Return all of the data exactly as written, without the pictures.

*** Block opens ***

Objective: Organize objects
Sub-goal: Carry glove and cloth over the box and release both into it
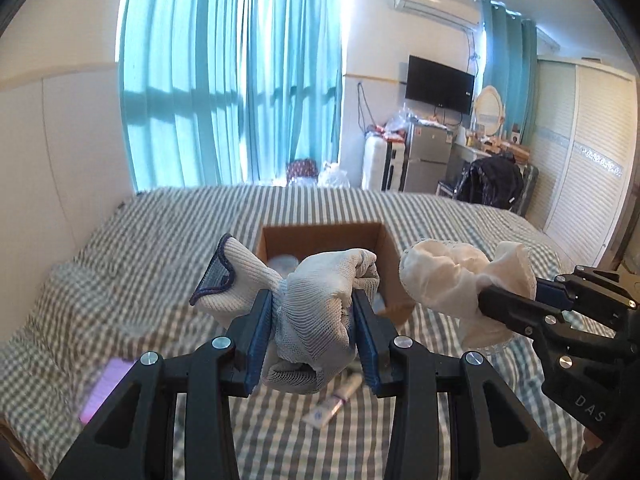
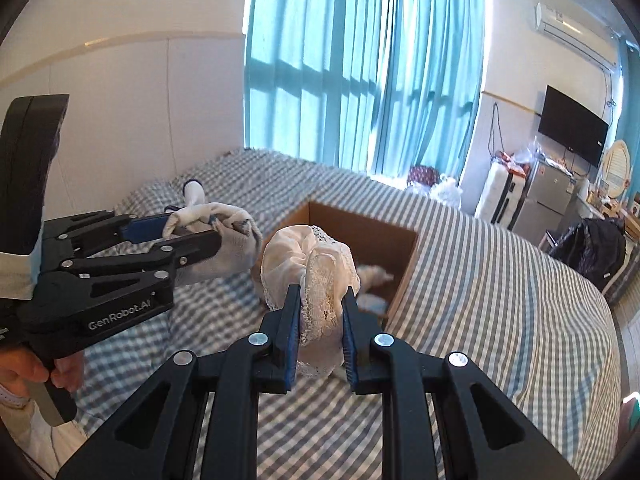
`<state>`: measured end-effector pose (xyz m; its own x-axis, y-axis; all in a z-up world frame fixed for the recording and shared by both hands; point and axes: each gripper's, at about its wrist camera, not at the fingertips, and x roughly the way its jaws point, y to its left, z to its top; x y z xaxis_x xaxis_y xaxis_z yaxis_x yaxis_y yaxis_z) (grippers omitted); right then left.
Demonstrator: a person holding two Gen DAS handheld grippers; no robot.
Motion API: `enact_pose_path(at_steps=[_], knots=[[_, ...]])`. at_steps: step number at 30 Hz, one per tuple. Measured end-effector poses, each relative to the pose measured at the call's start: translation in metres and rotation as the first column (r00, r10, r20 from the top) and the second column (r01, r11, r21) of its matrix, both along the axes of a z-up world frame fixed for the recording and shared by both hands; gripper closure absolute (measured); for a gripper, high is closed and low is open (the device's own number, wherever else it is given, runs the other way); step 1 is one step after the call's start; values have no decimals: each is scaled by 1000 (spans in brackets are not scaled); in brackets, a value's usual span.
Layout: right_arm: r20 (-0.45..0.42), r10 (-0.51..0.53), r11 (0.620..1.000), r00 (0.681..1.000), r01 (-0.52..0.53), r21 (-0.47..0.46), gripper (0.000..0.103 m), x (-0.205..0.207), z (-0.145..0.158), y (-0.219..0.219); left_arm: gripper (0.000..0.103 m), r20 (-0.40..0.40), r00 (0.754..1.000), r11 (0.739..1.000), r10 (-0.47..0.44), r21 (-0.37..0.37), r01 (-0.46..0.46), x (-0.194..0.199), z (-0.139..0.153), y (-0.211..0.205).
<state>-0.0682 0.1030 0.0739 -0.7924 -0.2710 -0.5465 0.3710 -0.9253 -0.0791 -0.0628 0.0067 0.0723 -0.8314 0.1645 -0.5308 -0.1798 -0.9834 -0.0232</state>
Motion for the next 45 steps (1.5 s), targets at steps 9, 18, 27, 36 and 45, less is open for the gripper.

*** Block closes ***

**Solution below**
Objective: Organize objects
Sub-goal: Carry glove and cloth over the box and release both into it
`<state>`: measured end-effector pose (xyz m; its own x-axis, y-axis; all in a z-up world frame fixed for the recording and shared by both hands; point and axes: each gripper's, at about its wrist camera, not at the fingertips, and x roughly the way its jaws point, y to its left, z to its top; x y z xaxis_x xaxis_y xaxis_z yaxis_x yaxis_y yaxis_z) (grippers omitted); right then left.
Demonstrator: a person holding two Gen DAS handheld grippers; no robot.
Motion API: `enact_pose_path(at_steps=[_], knots=[[_, ...]])`. at_steps: step number at 30 Hz, one per tuple. Measured end-effector poses, each relative to the pose measured at the call's start: translation in metres and rotation as the first column (r00, r10, r20 from the top) and the second column (r01, r11, r21) of its matrix, both along the axes of a z-up world frame fixed for the recording and shared by both hands; gripper closure absolute (measured); for a gripper, high is closed and low is open (the device's own number, wherever else it is given, runs the other way); step 1 is one step after the call's start; values have no decimals: each is scaled by 1000 (spans in brackets are not scaled); in brackets, a value's usual span.
Layout: right_arm: r20 (-0.45..0.42), r10 (-0.51..0.53), r11 (0.620..1.000), r00 (0.681..1.000), r01 (-0.52..0.53), r21 (-0.47..0.46), gripper (0.000..0.103 m), x (-0.205..0.207), z (-0.145..0.158), y (-0.219..0.219); left_arm: gripper (0.000..0.103 m), r20 (-0.40..0.40), r00 (0.754..1.000), r11 (0.739..1.000), r10 (-0.47..0.44), r21 (-0.37..0.37), r01 (-0.46..0.46), x (-0.194..0.199), z (-0.139..0.153), y (-0.211..0.205).
<state>-0.0682 0.1030 0.0739 -0.7924 -0.2710 -0.5465 0.3710 -0.9253 -0.0791 -0.0628 0.0067 0.0723 -0.8314 0.1645 -0.5308 -0.1798 -0.9834 -0.0232</state>
Motion for the next 45 steps (1.5 s), targets at steps 9, 18, 27, 36 and 45, less is open for the gripper.

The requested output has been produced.